(Data provided Opens)

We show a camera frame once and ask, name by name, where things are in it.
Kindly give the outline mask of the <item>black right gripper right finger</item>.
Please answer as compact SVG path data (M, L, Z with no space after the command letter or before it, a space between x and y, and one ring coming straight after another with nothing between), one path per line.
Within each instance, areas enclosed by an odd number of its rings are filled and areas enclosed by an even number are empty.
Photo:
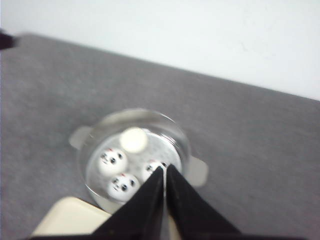
M197 193L173 165L166 170L166 199L184 240L229 240L242 235Z

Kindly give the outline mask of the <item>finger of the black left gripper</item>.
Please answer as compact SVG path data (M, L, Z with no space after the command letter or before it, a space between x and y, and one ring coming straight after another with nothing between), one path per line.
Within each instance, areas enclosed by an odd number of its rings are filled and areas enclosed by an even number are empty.
M16 47L19 44L18 37L9 35L3 31L0 32L0 50L6 50Z

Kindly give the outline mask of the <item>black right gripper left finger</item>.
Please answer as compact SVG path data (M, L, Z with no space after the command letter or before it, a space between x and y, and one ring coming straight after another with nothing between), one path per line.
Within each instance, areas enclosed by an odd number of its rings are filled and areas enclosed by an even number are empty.
M164 171L158 167L136 194L94 232L101 240L159 240L164 212Z

(Data provided Closes)

→ **Aim of the exercise**
Give back every record above exactly as written, skipping each picture.

→ **Solution to this exercise**
We show a camera frame once and ask, name by name, where things are in it.
Kindly give the outline mask of the <item>black right gripper right finger</item>.
Please answer as compact SVG path data (M, L, Z with no space after the command letter or before it, a space between x and y, and one ring coming straight after another with nothing between), one path per line.
Within each instance, areas enclosed by an odd number of its rings are filled and areas enclosed by an even number are empty.
Photo:
M197 193L173 165L166 170L166 199L184 240L229 240L242 235Z

Kindly give the outline mask of the <item>finger of the black left gripper</item>.
Please answer as compact SVG path data (M, L, Z with no space after the command letter or before it, a space between x and y, and one ring coming straight after another with nothing between), one path per line.
Within each instance, areas enclosed by an odd number of its rings are filled and areas enclosed by an even number are empty.
M16 47L19 44L18 37L9 35L3 31L0 32L0 50L6 50Z

Kindly give the outline mask of the <item>black right gripper left finger</item>.
Please answer as compact SVG path data (M, L, Z with no space after the command letter or before it, a space between x and y, and one ring coming straight after another with nothing between), one path per line.
Within each instance, areas enclosed by an odd number of its rings are filled and areas enclosed by an even number are empty.
M164 171L158 167L136 194L94 232L101 240L159 240L164 212Z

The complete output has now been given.